▸ **WHAT YOU ARE ASKED TO DO**
In the listing below, find the line containing "thing at (502, 190), step" and the line containing "Picture size 485". Repeat exactly those two lines and every line between them, nothing more.

DATASET RECORDS below:

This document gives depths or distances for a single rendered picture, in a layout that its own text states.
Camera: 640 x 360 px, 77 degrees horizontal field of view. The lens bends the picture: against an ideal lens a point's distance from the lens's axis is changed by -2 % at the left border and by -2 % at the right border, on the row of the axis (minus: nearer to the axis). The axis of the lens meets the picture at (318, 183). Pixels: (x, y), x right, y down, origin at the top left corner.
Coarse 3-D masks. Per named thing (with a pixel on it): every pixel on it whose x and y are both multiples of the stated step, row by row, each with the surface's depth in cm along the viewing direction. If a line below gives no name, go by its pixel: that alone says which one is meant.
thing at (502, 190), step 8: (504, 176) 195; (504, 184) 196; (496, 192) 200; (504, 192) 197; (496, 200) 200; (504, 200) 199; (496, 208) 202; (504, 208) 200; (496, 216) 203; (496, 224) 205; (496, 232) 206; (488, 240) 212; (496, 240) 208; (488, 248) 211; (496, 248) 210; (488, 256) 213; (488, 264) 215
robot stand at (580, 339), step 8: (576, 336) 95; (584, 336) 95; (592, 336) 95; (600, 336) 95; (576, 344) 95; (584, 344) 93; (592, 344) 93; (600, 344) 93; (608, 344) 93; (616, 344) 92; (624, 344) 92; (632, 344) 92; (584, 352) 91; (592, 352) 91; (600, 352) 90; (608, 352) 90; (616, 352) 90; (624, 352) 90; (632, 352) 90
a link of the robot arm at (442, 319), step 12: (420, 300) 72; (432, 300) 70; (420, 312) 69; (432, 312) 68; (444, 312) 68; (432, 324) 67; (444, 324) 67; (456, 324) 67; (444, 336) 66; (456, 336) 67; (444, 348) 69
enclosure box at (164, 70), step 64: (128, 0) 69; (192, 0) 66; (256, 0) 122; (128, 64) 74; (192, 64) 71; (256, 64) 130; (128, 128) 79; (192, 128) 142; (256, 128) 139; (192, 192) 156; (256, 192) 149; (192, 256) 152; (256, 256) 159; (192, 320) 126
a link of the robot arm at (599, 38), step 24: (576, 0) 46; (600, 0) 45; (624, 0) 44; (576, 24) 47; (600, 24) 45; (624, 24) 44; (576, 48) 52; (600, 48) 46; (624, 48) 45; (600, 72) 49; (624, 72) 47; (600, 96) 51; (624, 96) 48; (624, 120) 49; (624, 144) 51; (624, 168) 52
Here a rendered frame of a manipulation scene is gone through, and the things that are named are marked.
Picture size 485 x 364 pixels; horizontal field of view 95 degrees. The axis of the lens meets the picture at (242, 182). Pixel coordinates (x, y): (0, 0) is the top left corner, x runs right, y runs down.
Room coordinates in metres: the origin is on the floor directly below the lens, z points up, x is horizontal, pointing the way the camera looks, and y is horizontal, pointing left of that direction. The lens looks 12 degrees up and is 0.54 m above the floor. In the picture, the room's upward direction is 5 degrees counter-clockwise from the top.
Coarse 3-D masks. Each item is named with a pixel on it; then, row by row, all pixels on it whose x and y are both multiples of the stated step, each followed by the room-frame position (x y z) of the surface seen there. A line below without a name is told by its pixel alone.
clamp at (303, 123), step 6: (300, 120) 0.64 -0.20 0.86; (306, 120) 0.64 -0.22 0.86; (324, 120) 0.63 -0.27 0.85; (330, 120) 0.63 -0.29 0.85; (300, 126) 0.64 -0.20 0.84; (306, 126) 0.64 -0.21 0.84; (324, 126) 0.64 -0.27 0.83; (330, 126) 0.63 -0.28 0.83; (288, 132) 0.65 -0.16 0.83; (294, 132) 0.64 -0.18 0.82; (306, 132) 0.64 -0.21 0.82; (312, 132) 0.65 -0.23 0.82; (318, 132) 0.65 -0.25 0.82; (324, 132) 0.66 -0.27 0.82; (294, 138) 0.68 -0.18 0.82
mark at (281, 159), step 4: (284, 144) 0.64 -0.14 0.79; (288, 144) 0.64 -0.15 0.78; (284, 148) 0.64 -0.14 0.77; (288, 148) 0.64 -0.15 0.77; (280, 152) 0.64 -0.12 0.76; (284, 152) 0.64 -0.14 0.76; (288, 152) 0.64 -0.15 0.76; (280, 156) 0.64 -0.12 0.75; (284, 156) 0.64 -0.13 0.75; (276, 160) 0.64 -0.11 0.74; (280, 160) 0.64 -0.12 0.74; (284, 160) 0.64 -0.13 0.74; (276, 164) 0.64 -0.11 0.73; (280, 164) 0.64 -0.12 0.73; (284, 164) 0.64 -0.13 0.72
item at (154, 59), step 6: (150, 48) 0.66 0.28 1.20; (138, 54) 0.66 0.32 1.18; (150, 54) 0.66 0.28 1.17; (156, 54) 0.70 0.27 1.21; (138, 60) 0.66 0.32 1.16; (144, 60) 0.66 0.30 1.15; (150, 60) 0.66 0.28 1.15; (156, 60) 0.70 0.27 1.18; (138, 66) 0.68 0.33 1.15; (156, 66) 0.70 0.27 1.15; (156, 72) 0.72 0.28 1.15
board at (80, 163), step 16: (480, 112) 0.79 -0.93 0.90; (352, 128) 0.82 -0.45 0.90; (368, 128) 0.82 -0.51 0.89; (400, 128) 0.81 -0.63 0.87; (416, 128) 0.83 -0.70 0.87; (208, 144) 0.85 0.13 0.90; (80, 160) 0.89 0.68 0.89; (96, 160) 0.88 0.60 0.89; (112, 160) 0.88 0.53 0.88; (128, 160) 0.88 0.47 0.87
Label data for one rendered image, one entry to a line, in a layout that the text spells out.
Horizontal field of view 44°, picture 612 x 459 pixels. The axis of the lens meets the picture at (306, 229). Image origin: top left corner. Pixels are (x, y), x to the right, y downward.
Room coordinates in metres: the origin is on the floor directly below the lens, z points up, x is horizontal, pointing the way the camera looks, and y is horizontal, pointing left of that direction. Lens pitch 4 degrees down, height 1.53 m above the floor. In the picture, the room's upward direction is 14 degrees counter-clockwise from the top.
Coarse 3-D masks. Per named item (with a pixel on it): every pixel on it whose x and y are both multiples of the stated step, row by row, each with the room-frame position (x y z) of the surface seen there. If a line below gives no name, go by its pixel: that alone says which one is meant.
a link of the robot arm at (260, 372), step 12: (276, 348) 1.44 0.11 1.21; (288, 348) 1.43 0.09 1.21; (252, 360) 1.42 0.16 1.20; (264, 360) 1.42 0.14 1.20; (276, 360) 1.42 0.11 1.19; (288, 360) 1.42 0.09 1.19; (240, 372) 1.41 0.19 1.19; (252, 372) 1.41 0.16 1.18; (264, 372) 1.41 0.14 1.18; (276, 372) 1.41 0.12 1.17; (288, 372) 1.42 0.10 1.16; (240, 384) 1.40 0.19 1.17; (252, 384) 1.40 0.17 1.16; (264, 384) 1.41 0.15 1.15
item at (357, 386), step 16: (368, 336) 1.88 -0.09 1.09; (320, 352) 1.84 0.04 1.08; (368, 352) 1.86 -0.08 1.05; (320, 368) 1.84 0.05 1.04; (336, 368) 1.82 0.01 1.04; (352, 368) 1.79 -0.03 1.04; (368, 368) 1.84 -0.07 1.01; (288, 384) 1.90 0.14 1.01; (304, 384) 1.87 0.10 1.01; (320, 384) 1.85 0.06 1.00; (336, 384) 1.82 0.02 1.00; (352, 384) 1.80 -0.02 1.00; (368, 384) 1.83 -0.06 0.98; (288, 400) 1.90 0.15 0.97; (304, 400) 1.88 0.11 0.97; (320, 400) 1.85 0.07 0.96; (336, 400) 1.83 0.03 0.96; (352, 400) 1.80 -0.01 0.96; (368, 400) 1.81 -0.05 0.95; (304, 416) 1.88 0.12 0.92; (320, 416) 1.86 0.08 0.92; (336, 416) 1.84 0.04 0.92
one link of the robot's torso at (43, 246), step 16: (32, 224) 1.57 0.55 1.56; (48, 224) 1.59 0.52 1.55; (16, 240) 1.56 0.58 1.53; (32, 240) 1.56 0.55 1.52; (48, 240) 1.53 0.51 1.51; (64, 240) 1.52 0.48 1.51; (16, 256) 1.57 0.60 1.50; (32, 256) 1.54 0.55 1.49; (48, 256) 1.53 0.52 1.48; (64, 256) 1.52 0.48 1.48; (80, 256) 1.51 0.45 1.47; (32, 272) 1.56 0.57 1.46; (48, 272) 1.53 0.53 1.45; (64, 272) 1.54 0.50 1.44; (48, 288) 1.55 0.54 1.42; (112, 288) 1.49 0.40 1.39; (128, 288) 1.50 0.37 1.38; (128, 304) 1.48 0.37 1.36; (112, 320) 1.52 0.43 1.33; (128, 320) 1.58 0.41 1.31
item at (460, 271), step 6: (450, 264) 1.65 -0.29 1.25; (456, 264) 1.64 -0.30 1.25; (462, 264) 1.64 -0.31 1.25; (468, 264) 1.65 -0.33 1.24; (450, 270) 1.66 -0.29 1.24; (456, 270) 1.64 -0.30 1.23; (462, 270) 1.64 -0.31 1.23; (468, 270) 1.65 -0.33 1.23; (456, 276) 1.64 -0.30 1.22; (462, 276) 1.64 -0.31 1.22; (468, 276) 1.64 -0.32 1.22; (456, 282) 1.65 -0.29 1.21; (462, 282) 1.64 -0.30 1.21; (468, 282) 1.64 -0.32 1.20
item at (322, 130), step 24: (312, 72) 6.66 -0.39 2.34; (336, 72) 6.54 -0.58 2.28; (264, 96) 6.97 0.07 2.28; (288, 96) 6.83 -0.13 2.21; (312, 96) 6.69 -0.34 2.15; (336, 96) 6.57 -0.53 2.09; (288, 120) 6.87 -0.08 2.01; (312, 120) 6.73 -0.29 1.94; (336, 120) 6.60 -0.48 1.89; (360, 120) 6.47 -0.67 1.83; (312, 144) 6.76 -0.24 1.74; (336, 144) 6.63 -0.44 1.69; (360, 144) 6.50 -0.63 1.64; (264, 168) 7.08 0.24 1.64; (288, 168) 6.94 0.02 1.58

End of DATASET RECORDS.

▸ **TASK OUTPUT**
thing at (502, 190), step 8: (504, 176) 195; (504, 184) 196; (496, 192) 200; (504, 192) 197; (496, 200) 200; (504, 200) 199; (496, 208) 202; (504, 208) 200; (496, 216) 203; (496, 224) 205; (496, 232) 206; (488, 240) 212; (496, 240) 208; (488, 248) 211; (496, 248) 210; (488, 256) 213; (488, 264) 215
robot stand at (580, 339), step 8: (576, 336) 95; (584, 336) 95; (592, 336) 95; (600, 336) 95; (576, 344) 95; (584, 344) 93; (592, 344) 93; (600, 344) 93; (608, 344) 93; (616, 344) 92; (624, 344) 92; (632, 344) 92; (584, 352) 91; (592, 352) 91; (600, 352) 90; (608, 352) 90; (616, 352) 90; (624, 352) 90; (632, 352) 90
a link of the robot arm at (442, 319), step 12: (420, 300) 72; (432, 300) 70; (420, 312) 69; (432, 312) 68; (444, 312) 68; (432, 324) 67; (444, 324) 67; (456, 324) 67; (444, 336) 66; (456, 336) 67; (444, 348) 69
enclosure box at (164, 70), step 64: (128, 0) 69; (192, 0) 66; (256, 0) 122; (128, 64) 74; (192, 64) 71; (256, 64) 130; (128, 128) 79; (192, 128) 142; (256, 128) 139; (192, 192) 156; (256, 192) 149; (192, 256) 152; (256, 256) 159; (192, 320) 126
a link of the robot arm at (599, 38), step 24: (576, 0) 46; (600, 0) 45; (624, 0) 44; (576, 24) 47; (600, 24) 45; (624, 24) 44; (576, 48) 52; (600, 48) 46; (624, 48) 45; (600, 72) 49; (624, 72) 47; (600, 96) 51; (624, 96) 48; (624, 120) 49; (624, 144) 51; (624, 168) 52
Here a rendered frame of a manipulation scene is gone through, and the things that are named are marked.
Picture size 485 x 364 pixels; horizontal field of view 95 degrees. The axis of the lens meets the picture at (242, 182). Pixel coordinates (x, y): (0, 0) is the top left corner, x runs right, y runs down.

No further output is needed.